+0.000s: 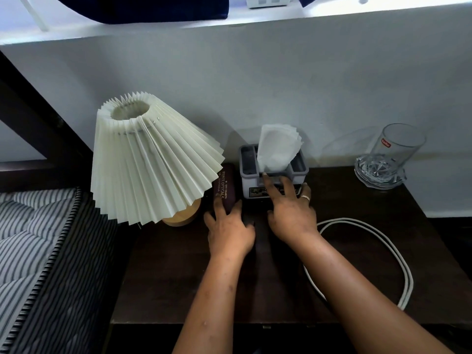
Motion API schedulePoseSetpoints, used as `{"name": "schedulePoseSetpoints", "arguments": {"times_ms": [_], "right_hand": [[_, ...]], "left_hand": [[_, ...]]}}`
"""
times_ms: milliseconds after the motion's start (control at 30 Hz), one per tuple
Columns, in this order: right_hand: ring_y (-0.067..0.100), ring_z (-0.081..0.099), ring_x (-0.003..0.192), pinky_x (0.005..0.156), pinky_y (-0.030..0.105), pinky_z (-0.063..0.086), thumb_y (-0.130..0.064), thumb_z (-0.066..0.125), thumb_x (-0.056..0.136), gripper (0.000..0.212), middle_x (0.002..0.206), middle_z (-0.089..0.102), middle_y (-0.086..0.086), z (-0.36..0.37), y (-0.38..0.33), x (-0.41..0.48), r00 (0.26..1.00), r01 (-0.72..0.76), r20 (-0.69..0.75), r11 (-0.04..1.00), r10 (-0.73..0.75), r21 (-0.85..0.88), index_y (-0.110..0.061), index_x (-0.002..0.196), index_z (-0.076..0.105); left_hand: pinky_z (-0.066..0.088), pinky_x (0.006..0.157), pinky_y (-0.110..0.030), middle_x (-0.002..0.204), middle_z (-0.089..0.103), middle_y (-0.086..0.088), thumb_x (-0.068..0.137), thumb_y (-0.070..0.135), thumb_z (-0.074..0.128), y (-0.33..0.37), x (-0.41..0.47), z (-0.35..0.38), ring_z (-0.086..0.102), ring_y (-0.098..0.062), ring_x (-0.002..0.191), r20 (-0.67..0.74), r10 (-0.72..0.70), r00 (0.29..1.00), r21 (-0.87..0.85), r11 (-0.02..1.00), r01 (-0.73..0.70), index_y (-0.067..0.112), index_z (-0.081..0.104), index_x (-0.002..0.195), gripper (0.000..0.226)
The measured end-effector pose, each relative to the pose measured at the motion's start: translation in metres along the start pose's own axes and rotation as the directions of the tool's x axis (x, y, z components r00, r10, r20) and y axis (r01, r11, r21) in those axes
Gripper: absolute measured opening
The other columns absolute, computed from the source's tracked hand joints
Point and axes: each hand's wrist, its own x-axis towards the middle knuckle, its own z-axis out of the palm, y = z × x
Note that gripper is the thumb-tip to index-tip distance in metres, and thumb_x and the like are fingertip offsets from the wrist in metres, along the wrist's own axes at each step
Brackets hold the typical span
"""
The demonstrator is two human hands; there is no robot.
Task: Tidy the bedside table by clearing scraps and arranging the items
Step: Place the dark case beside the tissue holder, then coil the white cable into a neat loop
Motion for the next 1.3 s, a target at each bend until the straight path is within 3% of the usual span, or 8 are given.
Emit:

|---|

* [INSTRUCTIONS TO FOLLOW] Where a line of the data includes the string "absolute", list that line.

* [RESULT OF THE EXERCISE]
Gripper: absolute measured opening
The other columns absolute, computed from the source's tracked hand joints

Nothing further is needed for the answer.